#### What to produce:
Go through the listing below and list every line with "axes".

++++

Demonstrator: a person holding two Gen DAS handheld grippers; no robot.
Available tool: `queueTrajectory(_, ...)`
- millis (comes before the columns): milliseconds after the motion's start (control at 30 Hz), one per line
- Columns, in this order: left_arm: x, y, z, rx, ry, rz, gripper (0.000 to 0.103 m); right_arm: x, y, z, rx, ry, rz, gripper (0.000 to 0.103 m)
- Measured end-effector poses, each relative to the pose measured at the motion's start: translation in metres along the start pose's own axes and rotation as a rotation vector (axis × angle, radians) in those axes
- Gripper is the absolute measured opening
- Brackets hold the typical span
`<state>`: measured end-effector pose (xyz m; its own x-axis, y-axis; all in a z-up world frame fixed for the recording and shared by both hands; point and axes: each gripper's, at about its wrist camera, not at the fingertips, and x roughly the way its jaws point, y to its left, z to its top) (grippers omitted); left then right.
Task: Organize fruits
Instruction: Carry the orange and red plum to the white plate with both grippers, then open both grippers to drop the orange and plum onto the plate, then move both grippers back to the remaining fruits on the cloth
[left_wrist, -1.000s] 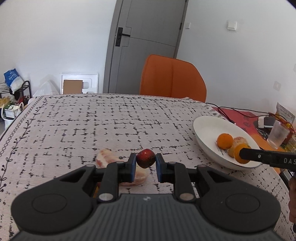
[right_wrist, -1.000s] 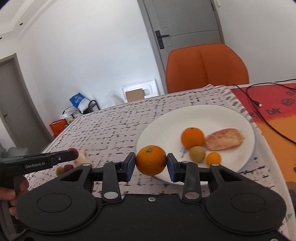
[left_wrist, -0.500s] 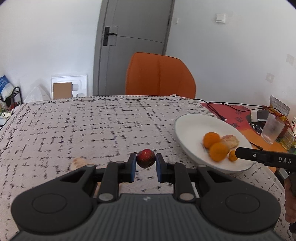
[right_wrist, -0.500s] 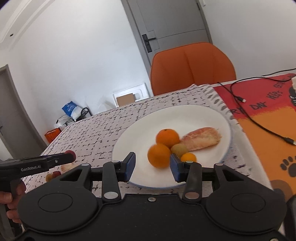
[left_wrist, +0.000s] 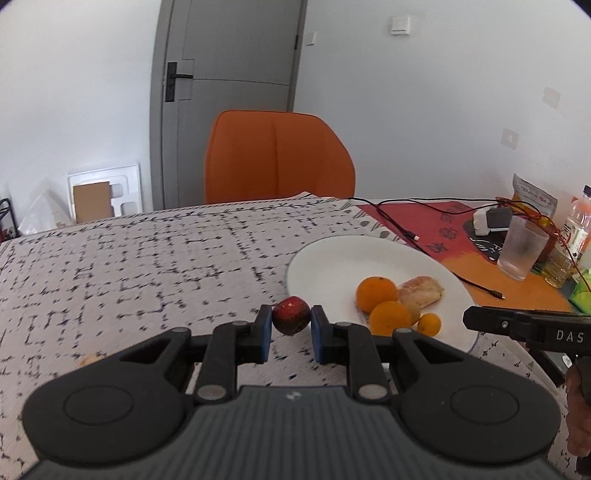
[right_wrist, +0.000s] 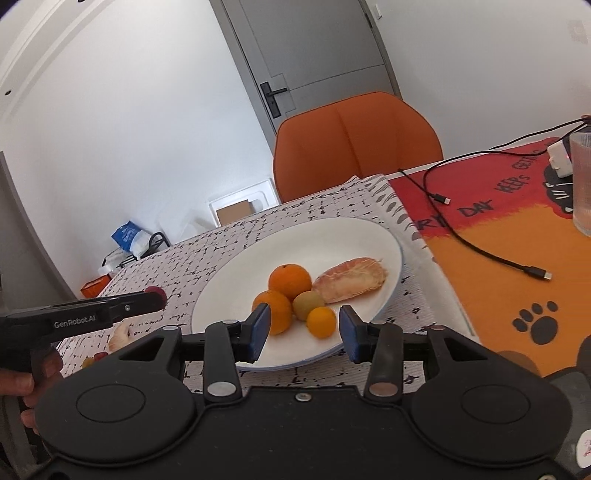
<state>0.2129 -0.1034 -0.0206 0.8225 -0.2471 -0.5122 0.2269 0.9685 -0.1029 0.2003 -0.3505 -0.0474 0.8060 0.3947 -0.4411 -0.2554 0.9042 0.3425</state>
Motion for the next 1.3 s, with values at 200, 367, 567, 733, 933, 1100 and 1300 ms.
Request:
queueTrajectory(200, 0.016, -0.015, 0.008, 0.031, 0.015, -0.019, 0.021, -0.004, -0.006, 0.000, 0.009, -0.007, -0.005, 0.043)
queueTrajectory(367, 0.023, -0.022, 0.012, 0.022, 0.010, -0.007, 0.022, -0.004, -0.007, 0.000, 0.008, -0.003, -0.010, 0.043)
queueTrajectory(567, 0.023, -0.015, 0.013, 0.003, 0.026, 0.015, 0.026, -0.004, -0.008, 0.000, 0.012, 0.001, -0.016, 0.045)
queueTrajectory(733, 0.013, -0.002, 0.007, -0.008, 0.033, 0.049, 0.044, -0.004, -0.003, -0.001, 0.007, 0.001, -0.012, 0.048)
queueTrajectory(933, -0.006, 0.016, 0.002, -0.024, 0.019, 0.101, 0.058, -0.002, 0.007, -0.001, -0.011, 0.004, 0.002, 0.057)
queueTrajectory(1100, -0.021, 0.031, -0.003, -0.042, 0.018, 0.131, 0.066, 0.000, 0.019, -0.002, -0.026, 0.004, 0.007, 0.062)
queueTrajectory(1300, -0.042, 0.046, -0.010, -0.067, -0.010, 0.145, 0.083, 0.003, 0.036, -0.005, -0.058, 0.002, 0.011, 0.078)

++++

#### Solution:
- Measured end-effector poses, each relative to the pose measured at the motion's start: translation in metres along the start pose's own axes and rotation as a rotation vector (axis × angle, radians) in those axes
`<state>`: measured end-effector pose (xyz m; its own x-axis, y-axis; all in a z-up world frame fixed for the recording and shared by both hands; point and axes: each gripper's, at about its wrist camera, not at the fingertips, and x roughly the way its jaws point, y to its left, z to its top) (grippers omitted); left then right.

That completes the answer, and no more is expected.